More comprehensive security with the introduction of Trust Center and added platform protections
Snowflake Horizon secures customers’ environments with continuous risk monitoring and protections, RBAC, and granular authorization policies. To help customers better discover security risks while providing recommendations to resolve these issues, Snowflake is launching the Trust Center (private preview soon). The Trust Center streamlines cross-cloud security monitoring in one centralized place to reduce security monitoring costs, resulting in lower total cost of ownership (TCO) and the prevention of account risk escalations.
We recently announced the Snowflake Shared Responsibility Model as part of Snowflake’s collaboration with the Center for Internet Security (CIS) and the security community to finalize the CIS Snowflake Foundations Benchmark.
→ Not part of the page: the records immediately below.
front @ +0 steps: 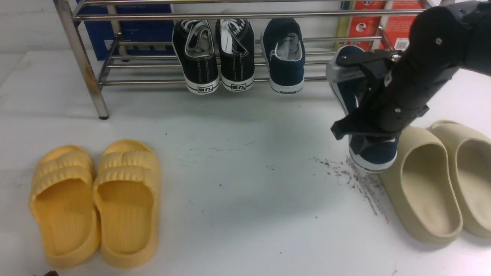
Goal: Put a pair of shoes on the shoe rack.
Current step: Use the right arm to put a shoe into the shoe rack
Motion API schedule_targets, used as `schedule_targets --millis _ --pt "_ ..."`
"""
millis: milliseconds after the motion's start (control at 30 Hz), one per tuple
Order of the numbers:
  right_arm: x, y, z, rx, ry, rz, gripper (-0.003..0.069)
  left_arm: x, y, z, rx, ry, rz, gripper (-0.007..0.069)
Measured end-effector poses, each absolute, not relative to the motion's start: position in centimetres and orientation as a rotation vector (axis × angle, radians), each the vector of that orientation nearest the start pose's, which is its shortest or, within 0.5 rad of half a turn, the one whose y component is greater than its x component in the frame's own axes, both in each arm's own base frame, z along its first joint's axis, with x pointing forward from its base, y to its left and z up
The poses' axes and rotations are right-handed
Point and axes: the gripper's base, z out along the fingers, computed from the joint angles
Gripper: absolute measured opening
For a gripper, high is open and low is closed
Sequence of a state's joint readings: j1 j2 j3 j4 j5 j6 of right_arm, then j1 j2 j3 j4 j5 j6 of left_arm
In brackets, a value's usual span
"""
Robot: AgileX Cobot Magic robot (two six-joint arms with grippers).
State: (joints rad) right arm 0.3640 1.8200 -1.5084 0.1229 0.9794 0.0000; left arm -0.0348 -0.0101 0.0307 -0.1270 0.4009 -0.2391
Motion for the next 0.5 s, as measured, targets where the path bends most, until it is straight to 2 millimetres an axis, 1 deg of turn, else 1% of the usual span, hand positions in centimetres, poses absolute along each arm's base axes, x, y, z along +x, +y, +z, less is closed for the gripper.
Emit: schedule_targets --millis 67,100,133,167,267,300,333,367,400,467,500 --pt "37.8 14.4 26.6 -0.424 2.745 0.245 0.0041 5.2 -0.6 16.8 -0.273 1.894 -0.312 0.0237" --pt "39.2 14.3 26.1 -0.416 2.739 0.242 0.0041 5.2 -0.6 16.8 -0.273 1.894 -0.312 0.0237" --pt "39.5 14.2 26.3 -0.412 2.73 0.242 0.0041 5.2 -0.6 16.8 -0.273 1.894 -0.312 0.0237" --pt "40.7 14.1 26.2 -0.406 2.714 0.244 0.0041 5.2 -0.6 16.8 -0.273 1.894 -0.312 0.0237" --pt "43.2 14.2 26.1 -0.404 2.675 0.268 0.0041 5.2 -0.6 16.8 -0.273 1.894 -0.312 0.0237" --pt "43.9 14.3 25.8 -0.405 2.669 0.277 0.0041 5.2 -0.6 16.8 -0.273 1.894 -0.312 0.0237" --pt "44.2 14.3 26.1 -0.404 2.66 0.283 0.0041 5.2 -0.6 16.8 -0.273 1.894 -0.312 0.0237" --pt "45.3 14.4 25.7 -0.399 2.65 0.301 0.0041 5.2 -0.6 16.8 -0.273 1.894 -0.312 0.0237" --pt "45.8 14.5 25.9 -0.396 2.638 0.308 0.0041 5.2 -0.6 16.8 -0.273 1.894 -0.312 0.0237" --pt "47.0 14.6 25.5 -0.39 2.633 0.323 0.0041 5.2 -0.6 16.8 -0.273 1.894 -0.312 0.0237" --pt "47.5 14.6 25.6 -0.388 2.623 0.327 0.0041 5.2 -0.6 16.8 -0.273 1.894 -0.312 0.0237"
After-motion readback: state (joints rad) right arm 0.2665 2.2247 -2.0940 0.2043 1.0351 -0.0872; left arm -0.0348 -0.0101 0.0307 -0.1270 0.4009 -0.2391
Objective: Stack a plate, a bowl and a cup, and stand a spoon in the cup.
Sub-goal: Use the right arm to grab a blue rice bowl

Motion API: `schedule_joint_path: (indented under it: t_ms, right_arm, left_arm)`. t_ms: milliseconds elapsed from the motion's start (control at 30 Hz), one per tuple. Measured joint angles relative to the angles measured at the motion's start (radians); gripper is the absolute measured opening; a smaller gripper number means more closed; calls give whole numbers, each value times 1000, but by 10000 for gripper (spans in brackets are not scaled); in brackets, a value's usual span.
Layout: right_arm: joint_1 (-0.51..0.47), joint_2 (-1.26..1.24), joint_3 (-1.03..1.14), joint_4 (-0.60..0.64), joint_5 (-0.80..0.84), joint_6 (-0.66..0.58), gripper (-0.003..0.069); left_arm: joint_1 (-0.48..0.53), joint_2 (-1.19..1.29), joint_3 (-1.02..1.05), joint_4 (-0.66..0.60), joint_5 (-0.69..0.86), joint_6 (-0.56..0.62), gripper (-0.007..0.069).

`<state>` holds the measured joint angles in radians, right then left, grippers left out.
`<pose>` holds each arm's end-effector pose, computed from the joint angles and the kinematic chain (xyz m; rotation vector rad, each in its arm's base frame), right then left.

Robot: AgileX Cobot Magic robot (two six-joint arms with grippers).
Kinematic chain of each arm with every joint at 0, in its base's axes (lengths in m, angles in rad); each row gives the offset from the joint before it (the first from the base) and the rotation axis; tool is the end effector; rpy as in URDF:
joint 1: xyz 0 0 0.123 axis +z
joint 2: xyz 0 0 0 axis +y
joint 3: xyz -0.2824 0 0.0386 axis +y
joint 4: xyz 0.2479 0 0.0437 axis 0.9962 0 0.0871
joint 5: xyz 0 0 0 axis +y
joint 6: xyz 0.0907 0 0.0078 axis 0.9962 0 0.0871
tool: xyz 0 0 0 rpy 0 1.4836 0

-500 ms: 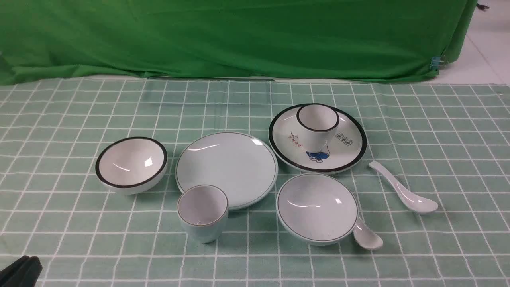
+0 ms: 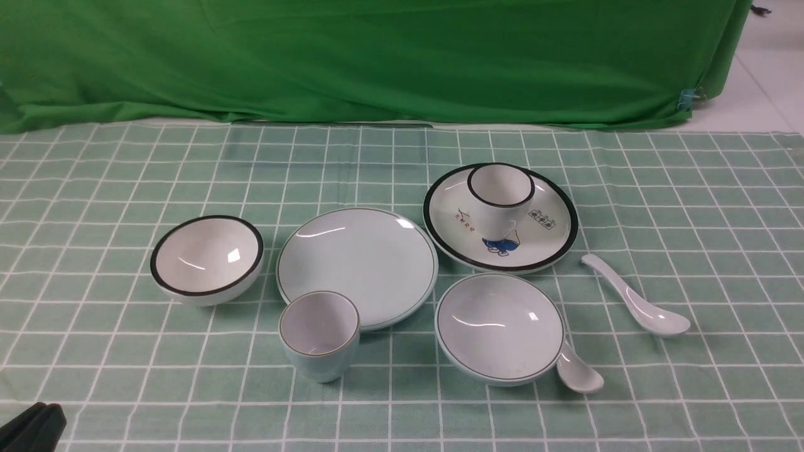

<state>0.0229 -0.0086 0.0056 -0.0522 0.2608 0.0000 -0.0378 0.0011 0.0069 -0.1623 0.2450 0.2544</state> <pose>0.0547 0.0000 0.1881 -0.0540 1.7403 -0.0319 0.0555 -0.0057 0.1888 0.1454 1.7273 0.0095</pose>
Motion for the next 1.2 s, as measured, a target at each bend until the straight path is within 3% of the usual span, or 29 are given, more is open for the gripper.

The Trust Center provides a programmatic way to verify that both Snowflake and customers are fulfilling their respective responsibilities in the Snowflake Shared Responsibility Model to uphold industry best practices outlined in the CIS Snowflake Foundations Benchmark.
To further secure data, Snowflake is improving manageability, troubleshooting, and granular controls for security admins with the following features:
- Network rules and network isolation for S3 stages (in public preview) for better management of network restrictions to Snowflake to enhance network security
- Multiple SAML IDP support, authentication policy, and identifier first flow (in public preview soon) to improve authentication
- Database roles (generally available) to make access management easier while enhancing secured and flexible data sharing
Unlocked value for sensitive data with differential privacy
With Snowflake Horizon privacy capabilities, customers can unlock the value of their sensitive data with advanced privacy policies and data clean rooms. The introduction of Differential Privacy Policies (in development) will further enhance Snowflake’s data privacy controls, which currently include Dynamic Data Masking, Aggregation (in private preview), and Projection Policies (in private preview). Differential Privacy Policies will help customers ensure that query output does not contain information that can be used to draw conclusions about individual records in the underlying data set. This will allow customers to enable other teams and business partners to analyze PII, confidential medical and financial data, and other sensitive data types while protecting the data from accidental leaks and even targeted privacy attacks.
Increased interoperability with other Apache Iceberg-compatible catalogs and engines
Snowflake Horizon allows organizations to connect their data ecosystem inside and outside Snowflake through integrations with other Apache Iceberg-compatible catalogs and engines , and with leading data catalog and data governance partners. To give customers flexibility for how they fit Snowflake into their architecture, Iceberg Tables can be configured to use either Snowflake or an external service like AWS Glue as the catalog to track metadata. This is made possible by a new account-level object called a Catalog Integration (in public preview soon), which allows Snowflake to securely read metadata from AWS Glue and object stores. We have also contributed an SDK to the open source Apache Iceberg project, which allows Apache Spark clients to access metadata when reading Snowflake-managed Iceberg Tables. In addition, Snowflake is working on an Iceberg catalog REST API (in development).
Advanced access with new search and classification capabilities
Classify, share, discover and take immediate action on data, apps and more across regions and clouds with Snowflake Horizon. We are announcing the private preview of Universal Search, an LLM-powered search tool to quickly discover and access relevant data and apps across your Snowflake account, including Iceberg Tables and Marketplace listings.